American soccer referee

Edvin Jurisevic (Edvin Jurišević; born June 7, 1975) is a Croatian-American soccer referee from Rijeka, Croatia, living Omaha, Nebraska. He was a FIFA referee from 2010 to 2017, and has been a FIFA VAR since 2021.

== Referee ==
Jurisevic made his Major League Soccer debut in 2008 and received his FIFA badge in 2010. He refereed over 100 regular season matches, and was assigned an MLS Cup playoff game in 2012. He also refereed US Open Cup semifinals in 2009 and 2016.

Jurisevic was assigned 2013 NASL Soccer Bowl Final. He was also appointed to the 2013 International Champions Cup Final between Real Madrid and Chelsea. He refereed at the 2013 CONCACAF U-20 Championships, where took charge of a group stage match and a quarterfinal. In 2015, Jurisevic worked the CONCACAF U-17 Championships, and was assigned as the fourth official for the final.

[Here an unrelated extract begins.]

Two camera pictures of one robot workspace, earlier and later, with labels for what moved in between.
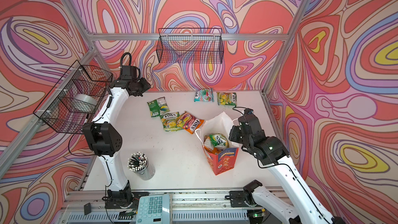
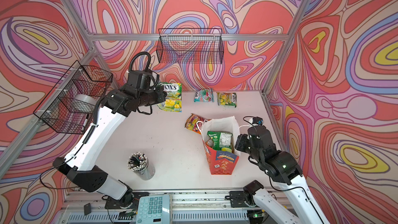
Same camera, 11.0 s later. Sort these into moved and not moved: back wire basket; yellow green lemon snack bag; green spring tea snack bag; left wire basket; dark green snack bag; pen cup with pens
Moved: dark green snack bag; green spring tea snack bag
Not moved: back wire basket; left wire basket; yellow green lemon snack bag; pen cup with pens

== Video Assistant Referee ==
Edvin Jurisevic transitioned to being a VAR when it debuted in the MLS in 2017. Jurisevic became a FIFA video match official in 2021.

Jurisevic was selected as the VAR for the MLS All Star game in 2019, and was also assigned the MLS Cup final between Toronto FC and the Seattle Sounders FC.

In 2021, Jurisevic was selected as a VAR for the Tokyo Olympics. He was appointed the VAR for a group stage match. He has been a video match official for the CONCACAF Gold Cup in 2021, 2023, and 2025. Edvin Jurisevic was the VAR for the Leauges Cup Final in 2024 between the Columbus Crew and LAFC.